Oto's got personality, all right, maybe too many for one group to contain. Several attempts to check out the band at its Van Buren rehearsal space were dashed at the last minute when some of its seven members were unable to make it. Five Oto members have shown up for this interview, which means that unless they are of one mind like an ant colony, there'll be lots of overlapping dialogue and plugs for other band side projects over dinner.
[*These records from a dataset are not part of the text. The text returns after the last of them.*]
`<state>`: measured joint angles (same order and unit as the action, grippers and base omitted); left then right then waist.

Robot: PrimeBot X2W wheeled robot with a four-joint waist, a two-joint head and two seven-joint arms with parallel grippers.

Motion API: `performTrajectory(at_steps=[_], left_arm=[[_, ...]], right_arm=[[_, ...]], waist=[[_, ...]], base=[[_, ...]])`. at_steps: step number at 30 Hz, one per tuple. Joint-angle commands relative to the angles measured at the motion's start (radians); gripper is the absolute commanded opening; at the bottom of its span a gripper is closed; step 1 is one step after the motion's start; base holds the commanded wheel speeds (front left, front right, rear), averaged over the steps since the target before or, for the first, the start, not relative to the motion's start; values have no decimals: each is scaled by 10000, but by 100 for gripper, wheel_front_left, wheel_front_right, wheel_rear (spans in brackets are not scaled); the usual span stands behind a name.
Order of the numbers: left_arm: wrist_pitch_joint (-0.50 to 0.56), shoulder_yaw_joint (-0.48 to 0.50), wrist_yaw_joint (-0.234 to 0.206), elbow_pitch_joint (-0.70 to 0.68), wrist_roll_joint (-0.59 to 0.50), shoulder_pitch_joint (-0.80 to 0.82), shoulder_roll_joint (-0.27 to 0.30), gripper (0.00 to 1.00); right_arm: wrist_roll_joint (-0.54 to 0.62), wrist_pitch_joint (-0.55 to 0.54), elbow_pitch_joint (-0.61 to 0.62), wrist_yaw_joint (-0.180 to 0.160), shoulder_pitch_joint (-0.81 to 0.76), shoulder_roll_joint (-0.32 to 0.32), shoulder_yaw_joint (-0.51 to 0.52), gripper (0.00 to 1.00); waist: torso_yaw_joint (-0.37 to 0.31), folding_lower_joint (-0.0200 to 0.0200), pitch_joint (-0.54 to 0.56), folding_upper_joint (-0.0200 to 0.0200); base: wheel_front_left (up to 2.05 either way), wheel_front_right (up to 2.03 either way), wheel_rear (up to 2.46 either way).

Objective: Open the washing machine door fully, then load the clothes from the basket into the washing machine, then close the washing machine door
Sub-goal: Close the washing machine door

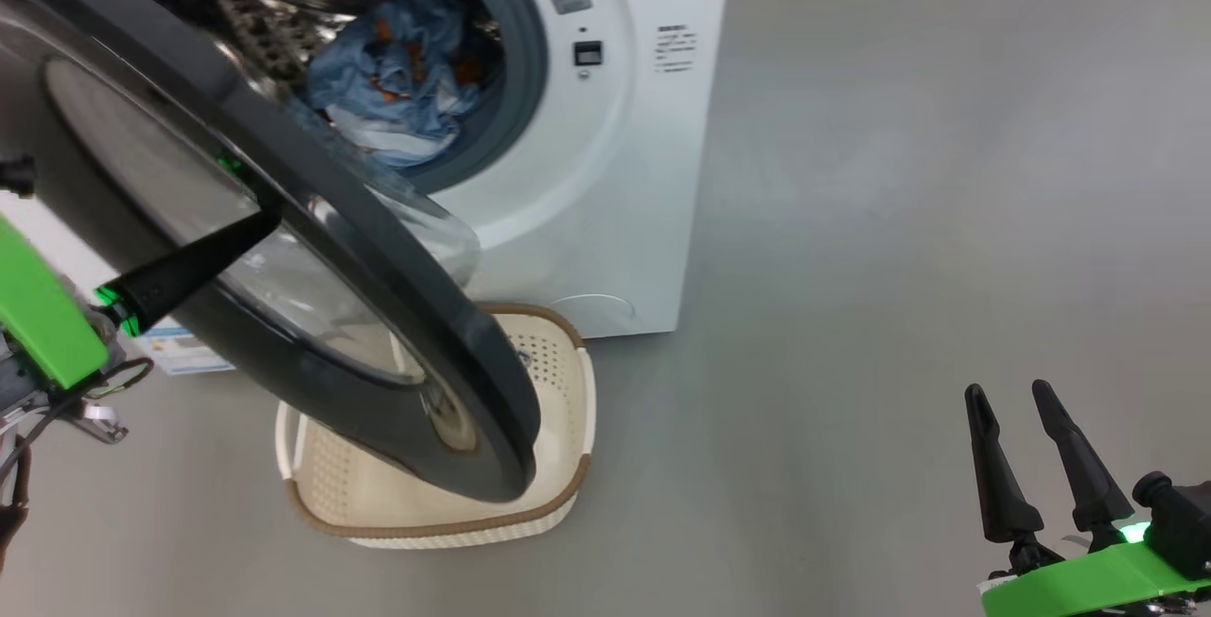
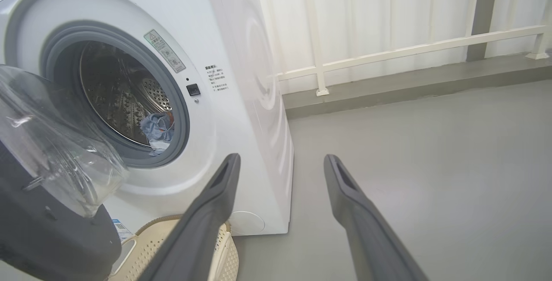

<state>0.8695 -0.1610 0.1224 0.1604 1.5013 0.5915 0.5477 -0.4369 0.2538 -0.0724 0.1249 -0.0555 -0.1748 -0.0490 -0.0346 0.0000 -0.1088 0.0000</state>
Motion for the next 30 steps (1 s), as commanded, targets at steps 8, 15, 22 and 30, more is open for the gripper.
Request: performTrajectory(at_steps=[8,15,22,30], left_arm=[[-297,223,83,-216,-19,601,469,0],[-583,193,83,-386,171,-59,434,0],[-1096,244,83,-676,257,-1241,431,0],[-2030,363,83,-1017,212,-2699,264,0]], right_arm=[[111,80,289,58,128,21,-3,100],[91,80,245,58,175,123,74,100],[71,80,229,58,208,92,4,100],[40,80,238,58,72,6,68,100]], waist=[[-548,0,-130,0],[-321,0,-46,0],[-52,0,49,0],[221,0,183,0]], base=[[0,0,0],[0,0,0],[0,0,0],[0,0,0]])
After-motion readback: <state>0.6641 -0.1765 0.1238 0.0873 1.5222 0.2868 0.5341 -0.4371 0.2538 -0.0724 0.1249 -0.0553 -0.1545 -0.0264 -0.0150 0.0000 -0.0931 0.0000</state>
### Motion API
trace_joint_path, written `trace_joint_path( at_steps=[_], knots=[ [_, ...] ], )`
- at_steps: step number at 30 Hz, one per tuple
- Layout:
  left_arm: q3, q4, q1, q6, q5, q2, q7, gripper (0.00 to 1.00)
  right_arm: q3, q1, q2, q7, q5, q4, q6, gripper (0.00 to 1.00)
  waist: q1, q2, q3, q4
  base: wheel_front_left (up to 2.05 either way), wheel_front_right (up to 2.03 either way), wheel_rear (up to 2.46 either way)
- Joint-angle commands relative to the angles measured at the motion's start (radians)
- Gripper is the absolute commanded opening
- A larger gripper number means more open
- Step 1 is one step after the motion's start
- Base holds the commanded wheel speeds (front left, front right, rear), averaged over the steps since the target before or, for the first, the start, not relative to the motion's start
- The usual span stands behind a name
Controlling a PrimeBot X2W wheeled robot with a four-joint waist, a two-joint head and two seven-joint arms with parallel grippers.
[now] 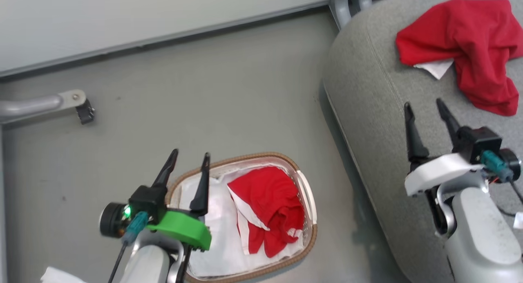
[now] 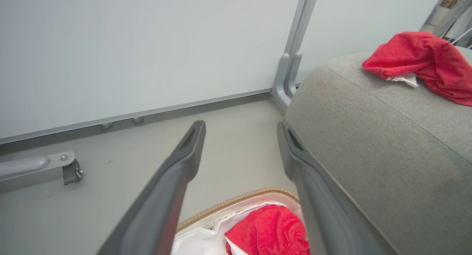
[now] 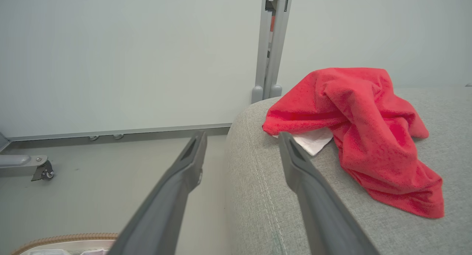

Luckily, today's Oto members are on the same page about their musical agenda, whereas in the past the band has operated like Siamese twins pulling in two separate directions. The musicians formed Oto to be a performing unit that could freestyle and take improvisation cues from a crowd. Its singer was less comfortable with that idea, preferring sporadic live work and creating within the padded-room confines of a recording studio. What turned out to be the band's last show with Coppé at the Emerald Lounge last summer pointed up this ideological tug of war. Those familiar with the group's newly released self-titled CD couldn't help but notice that the secondary role of resident rapper Mister Puma M.C. had stepped up considerably, while Coppé seemed lost onstage, like the star pupil who neglected to study for the big quiz. When she wasn't required to sing in her native tongue, she mostly played button jockey on an effects pedal aptly named the Chaos Pad that still irritates Oto members months after its retirement from the group's live arsenal.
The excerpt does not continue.